In health care, bigger isn’t always better. Hospitals are merging without oversight and health systems are getting larger, but our care is getting more expensive and harder to access.
Health care isn't just a business.
Businesses prioritize profits. When health systems and hospitals acquire other hospitals and medical groups without oversight, they can cut services that are not considered profitable or are duplicative for the larger health system - but for patients, this can mean services are no longer available at their local hospital.
- These eliminated services have included trauma centers, emergency rooms, and cardiac services.
- This has a severe impact on residents in rural California, where patients are increasingly being forced to travel long distances for quality care.
Religious hospital chains are merging at alarmingly high rates.
These religiously-affiliated hospital systems require the facilities that they purchase to adhere to their restrictions on the provision of reproductive and gender-affirming care, reducing access to vital care for California communities.

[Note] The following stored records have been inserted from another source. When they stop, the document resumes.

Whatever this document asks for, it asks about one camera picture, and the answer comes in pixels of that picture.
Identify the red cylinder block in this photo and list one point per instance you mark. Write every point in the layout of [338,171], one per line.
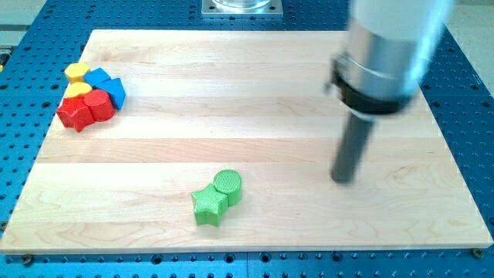
[100,105]

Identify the yellow round block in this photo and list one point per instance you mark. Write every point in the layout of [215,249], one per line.
[78,89]

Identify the red star block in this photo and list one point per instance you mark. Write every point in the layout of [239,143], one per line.
[74,113]

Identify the blue triangle block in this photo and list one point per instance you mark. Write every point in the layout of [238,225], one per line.
[116,91]

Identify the green star block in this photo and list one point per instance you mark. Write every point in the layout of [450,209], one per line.
[209,206]

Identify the yellow hexagon block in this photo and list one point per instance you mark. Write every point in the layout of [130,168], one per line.
[75,72]

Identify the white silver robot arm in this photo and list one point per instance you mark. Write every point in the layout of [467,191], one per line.
[388,49]

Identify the green circle block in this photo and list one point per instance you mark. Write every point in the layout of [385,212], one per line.
[229,182]

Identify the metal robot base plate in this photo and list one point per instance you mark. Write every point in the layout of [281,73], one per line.
[241,8]

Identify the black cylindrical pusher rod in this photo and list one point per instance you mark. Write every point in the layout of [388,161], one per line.
[356,133]

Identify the blue perforated metal table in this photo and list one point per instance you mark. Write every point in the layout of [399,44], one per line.
[459,89]

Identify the blue cube block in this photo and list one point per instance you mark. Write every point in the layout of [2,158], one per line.
[96,76]

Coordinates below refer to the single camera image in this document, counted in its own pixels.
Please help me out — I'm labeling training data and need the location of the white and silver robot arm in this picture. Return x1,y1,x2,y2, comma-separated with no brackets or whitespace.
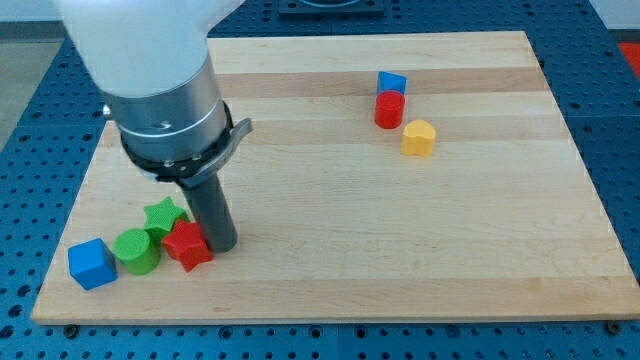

- Despite Californians overwhelmingly passing an amendment to enshrine the right to reproductive health care in the state constitution, simply having this right does not necessarily mean that all of us have access.
- The growth of restrictive hospitals is reducing the number of facilities where Californians can access the full breadth of reproductive health care and, for some communities, there is only one option for this type of care nearby. That option could be eliminated by a merger.
- Catholic health care providers operate approximately 52 hospitals in the state of California. These facilities provide needed care to lower-income populations, but severely limit reproductive and gender-affirming care.
- In addition to the proliferation of Catholic hospital networks in California, Seventh-day Adventist facilities are also expanding their footprint. Seventh-day Adventist Church policy opposes abortion, assisted suicide, and the "homosexual lifestyle."
Less competition in health care means higher costs.
Health prices in California have less to do with the cost of providing the care, the quality of care, or the health outcomes, than with the relative size and market power of health providers to be able to charge whatever they can.
- Robust research shows that mergers and takeovers do not improve quality or equity in our care but instead drive higher prices and provide less options for consumers.
- Due to mergers in Northern California’s health care market, care in the region is nearly 2x more expensive than care in Southern California.
- While hospitals point to patient protections, worker ratios, seismic standards, and more for higher costs, those requirements are all the same statewide. What is different—and correlates with significantly higher prices--is consolidation.
- These increasing health costs drive up our insurance premiums and, with health coverage taking bigger chunks out of our paychecks, this puts a further squeeze on household income.
Merger oversight protects patients.
Legislative action, through the enactment of AB 1091 (Wood), would provide needed oversight to ensure public scrutiny over this harmful trend and ensure that when any hospital and health systems do merge, it is done in the best interest of the Californians they serve.
The California State Legislature must act now to #ProtectCAPatients.